◆ Task to carry out: No pictures should appear. The lines from the beginning of the listing through the one holding "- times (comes" must be reproduced exactly, and nothing more.

#### Source data ####

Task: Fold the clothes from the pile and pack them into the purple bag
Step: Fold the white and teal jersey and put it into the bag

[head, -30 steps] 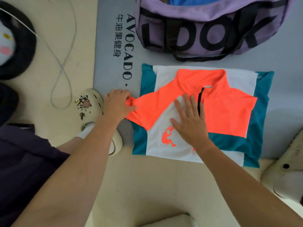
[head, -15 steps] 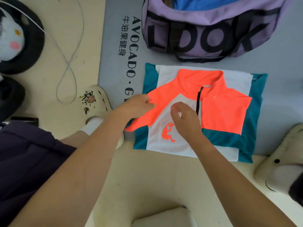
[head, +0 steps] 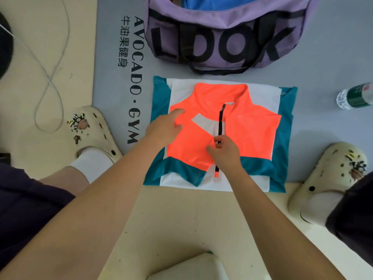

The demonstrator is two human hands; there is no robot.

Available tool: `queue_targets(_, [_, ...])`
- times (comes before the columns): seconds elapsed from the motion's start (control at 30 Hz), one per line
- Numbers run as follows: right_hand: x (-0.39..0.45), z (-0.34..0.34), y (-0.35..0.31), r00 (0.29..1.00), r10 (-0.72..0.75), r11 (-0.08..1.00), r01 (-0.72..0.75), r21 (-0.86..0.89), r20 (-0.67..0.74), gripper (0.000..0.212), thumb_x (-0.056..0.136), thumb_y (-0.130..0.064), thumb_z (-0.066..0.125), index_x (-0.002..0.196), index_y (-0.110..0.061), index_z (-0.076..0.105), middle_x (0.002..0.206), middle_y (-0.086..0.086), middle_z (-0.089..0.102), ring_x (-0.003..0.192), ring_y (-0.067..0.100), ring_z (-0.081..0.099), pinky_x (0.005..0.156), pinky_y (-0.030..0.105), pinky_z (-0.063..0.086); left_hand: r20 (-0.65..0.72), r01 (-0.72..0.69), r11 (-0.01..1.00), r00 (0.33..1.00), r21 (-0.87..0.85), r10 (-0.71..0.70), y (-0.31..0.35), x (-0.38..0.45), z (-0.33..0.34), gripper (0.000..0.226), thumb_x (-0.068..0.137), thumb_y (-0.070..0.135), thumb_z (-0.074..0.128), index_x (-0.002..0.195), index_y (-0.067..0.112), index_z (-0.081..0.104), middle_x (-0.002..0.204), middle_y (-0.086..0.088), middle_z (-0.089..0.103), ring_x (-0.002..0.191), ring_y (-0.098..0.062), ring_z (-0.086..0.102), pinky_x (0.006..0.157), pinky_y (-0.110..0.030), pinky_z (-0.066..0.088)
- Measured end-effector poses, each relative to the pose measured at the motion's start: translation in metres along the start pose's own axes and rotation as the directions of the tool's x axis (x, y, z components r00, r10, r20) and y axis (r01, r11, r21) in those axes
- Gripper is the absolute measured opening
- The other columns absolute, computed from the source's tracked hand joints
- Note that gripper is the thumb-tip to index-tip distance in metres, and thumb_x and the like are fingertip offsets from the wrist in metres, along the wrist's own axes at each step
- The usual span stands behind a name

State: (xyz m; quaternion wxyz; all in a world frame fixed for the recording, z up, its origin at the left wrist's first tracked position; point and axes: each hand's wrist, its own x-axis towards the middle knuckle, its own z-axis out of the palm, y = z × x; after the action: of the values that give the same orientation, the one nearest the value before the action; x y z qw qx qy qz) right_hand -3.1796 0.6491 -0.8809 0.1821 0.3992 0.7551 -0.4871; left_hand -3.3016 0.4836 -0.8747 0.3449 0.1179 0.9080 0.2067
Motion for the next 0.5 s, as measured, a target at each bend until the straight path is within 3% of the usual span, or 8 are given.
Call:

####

◆ Answer to this exercise:
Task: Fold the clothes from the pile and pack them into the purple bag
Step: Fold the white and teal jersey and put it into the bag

[head, -30 steps] 
[head, -15 steps] 
[head, +0 steps] 

The demonstrator is two human hands; there is no robot.

Available tool: `queue_targets(_, [_, ...])`
- times (comes before the columns): seconds elapsed from the motion's start (control at 30 Hz), one per line

This completes the requested output.